• Your task
Make an exact copy of the listing, without images.

Content starts

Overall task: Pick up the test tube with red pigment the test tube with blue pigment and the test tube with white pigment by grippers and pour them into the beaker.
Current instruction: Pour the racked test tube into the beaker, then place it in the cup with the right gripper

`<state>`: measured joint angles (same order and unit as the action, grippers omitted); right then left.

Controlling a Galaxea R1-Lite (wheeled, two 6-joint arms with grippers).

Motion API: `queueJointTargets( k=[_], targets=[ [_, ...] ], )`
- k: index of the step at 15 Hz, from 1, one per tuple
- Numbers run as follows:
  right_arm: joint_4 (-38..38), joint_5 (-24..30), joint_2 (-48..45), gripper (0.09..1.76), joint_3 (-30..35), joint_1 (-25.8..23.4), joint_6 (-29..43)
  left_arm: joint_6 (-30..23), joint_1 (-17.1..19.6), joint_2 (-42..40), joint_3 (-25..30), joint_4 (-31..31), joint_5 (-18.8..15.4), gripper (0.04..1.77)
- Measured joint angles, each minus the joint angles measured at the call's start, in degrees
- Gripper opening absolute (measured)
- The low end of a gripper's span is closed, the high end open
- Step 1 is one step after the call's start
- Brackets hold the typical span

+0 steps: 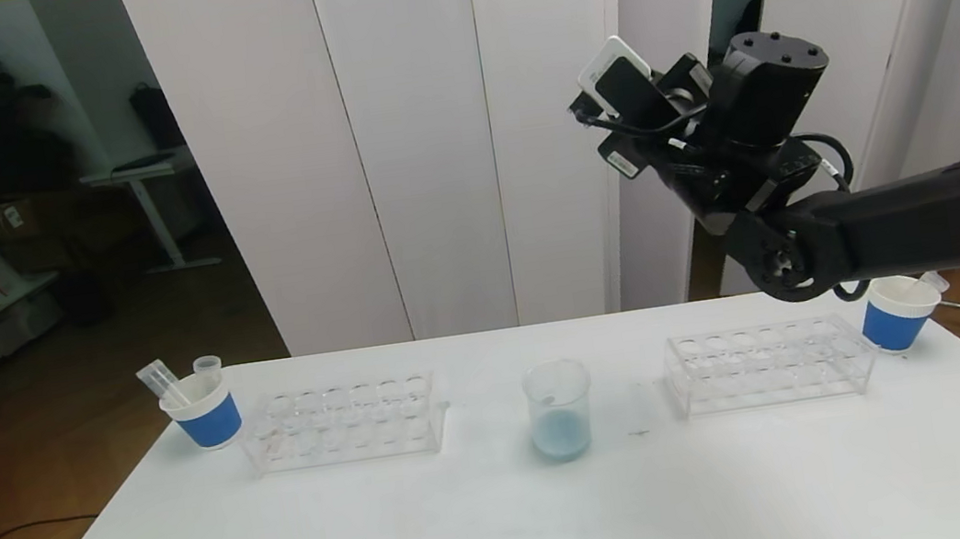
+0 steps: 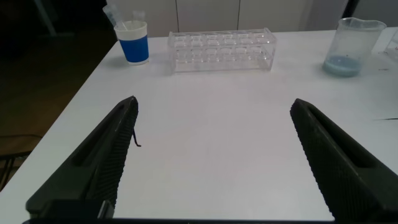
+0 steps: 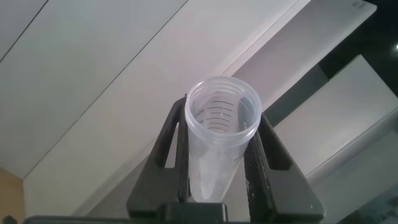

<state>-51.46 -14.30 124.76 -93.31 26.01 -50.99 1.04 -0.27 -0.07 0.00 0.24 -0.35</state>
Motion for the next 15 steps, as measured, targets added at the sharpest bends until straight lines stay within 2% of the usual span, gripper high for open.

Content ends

• Answer area
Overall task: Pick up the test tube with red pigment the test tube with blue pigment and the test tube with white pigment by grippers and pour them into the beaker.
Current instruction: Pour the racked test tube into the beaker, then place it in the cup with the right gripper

`<state>`: measured joint angles (same order and unit as the action, grippers omitted); right then left.

Controlling a Galaxea R1-Lite (wheeled, two 6-joint arms with grippers).

Motion API: `queueJointTargets( k=[_], targets=[ [_, ...] ], )`
- k: index of the step at 15 Hz, from 1, one per tuple
- Numbers run as follows:
  right_arm: joint_4 (-38..38), joint_5 (-24..30), joint_2 (-48..45), gripper (0.09..1.76), joint_3 (-30..35), joint_1 (-25.8..23.4), joint_6 (-29..43)
  left_arm: joint_6 (-30..23), joint_1 (-17.1..19.6), joint_2 (-42..40), joint_3 (-25..30), joint_4 (-31..31), joint_5 (-18.8..15.4), gripper (0.04..1.77)
- Measured joint angles, each minus the joint angles measured at the call's start, in degrees
- Gripper opening absolute (measured)
- The low end of a gripper's span is closed, the high end open
- Step 1 is one step after the call's start
- Brackets hold the typical span

+0 steps: 
+0 steps: 
+0 steps: 

<state>-51.46 -14.30 124.76 -93.31 26.01 -50.99 1.04 -0.27 -0.07 0.00 0.24 -0.35</state>
Motion for the next 15 steps, as measured, targets added at the sharpest bends until straight lines stay within 2% of the usual span, gripper high for open.

Nothing more is needed to complete the output.